*What the exercise asks:* Pictures stay out of the copy, and everything else in the data below is repeated exactly.
#### Raw data ####
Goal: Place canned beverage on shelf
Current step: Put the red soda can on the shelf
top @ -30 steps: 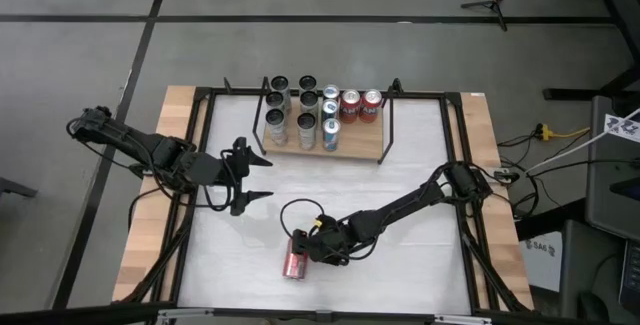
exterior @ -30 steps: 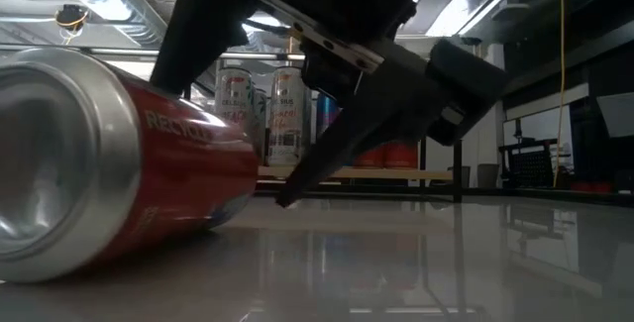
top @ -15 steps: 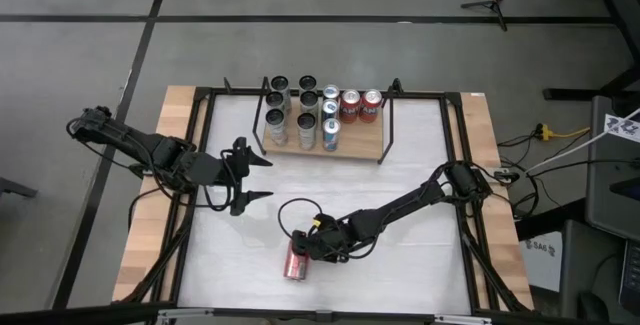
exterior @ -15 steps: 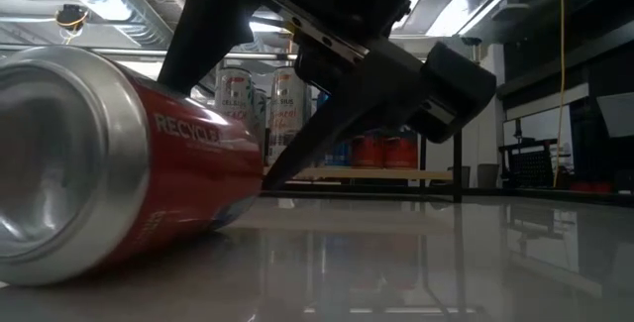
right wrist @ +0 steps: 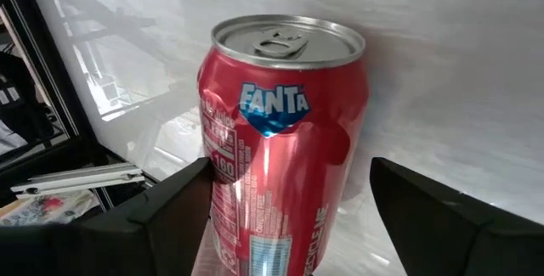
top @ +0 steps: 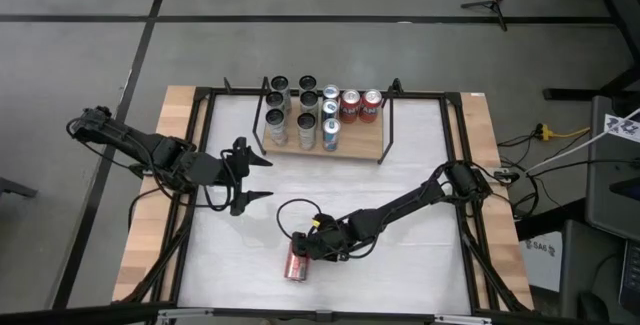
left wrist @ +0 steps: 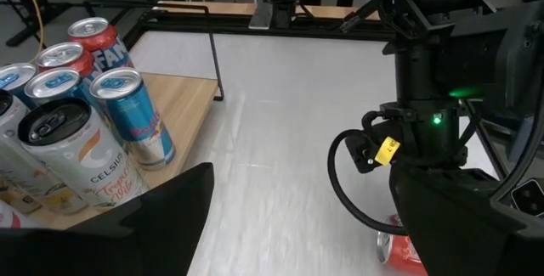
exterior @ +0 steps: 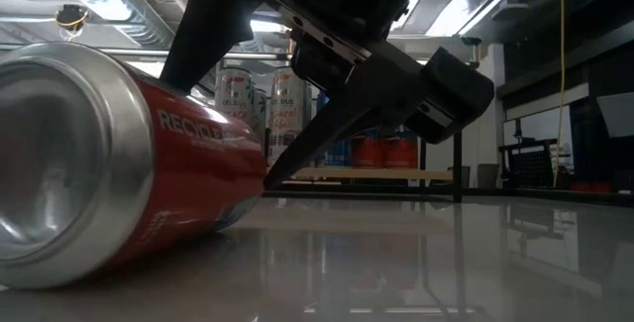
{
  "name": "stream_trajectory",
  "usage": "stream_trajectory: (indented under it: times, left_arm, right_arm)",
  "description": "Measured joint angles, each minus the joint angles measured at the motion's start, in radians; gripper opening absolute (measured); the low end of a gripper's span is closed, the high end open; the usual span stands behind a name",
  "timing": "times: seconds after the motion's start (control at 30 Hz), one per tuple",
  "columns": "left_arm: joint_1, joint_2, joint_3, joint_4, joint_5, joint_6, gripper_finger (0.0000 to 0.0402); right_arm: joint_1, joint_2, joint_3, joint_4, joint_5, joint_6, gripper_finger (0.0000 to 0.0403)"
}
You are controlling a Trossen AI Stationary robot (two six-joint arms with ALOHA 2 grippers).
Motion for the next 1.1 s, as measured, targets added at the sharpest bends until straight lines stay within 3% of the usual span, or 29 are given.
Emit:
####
*Solution:*
Goal: Place canned beverage on shelf
Current step: Put the red soda can on the shelf
top @ -30 steps: 
exterior @ -30 steps: 
top @ -15 steps: 
exterior @ -15 steps: 
right wrist @ +0 steps: 
top @ +0 steps: 
left wrist @ +0 steps: 
exterior @ +0 steps: 
{
  "name": "stream_trajectory",
  "usage": "stream_trajectory: (indented under it: times, left_arm, right_arm)",
  "description": "Measured joint angles, each minus the joint angles measured at the motion's start, in radians; gripper opening absolute (measured); the low end of a gripper's span is closed, the high end open; the usual span stands behind a name",
  "timing": "times: seconds after the motion's start (control at 30 Hz), one per tuple",
  "columns": "left_arm: joint_1, joint_2, joint_3, joint_4, joint_5, joint_6, gripper_finger (0.0000 to 0.0402); right_arm: joint_1, joint_2, joint_3, joint_4, joint_5, joint_6, gripper_finger (0.0000 to 0.0403)"
}
You are controlling a Trossen AI Stationary robot (two six-joint arms with ALOHA 2 grippers).
Motion for the next 1.1 s, as measured, targets added at the sharpest bends until straight lines stay within 3% of the usual span, or 29 are given.
Emit:

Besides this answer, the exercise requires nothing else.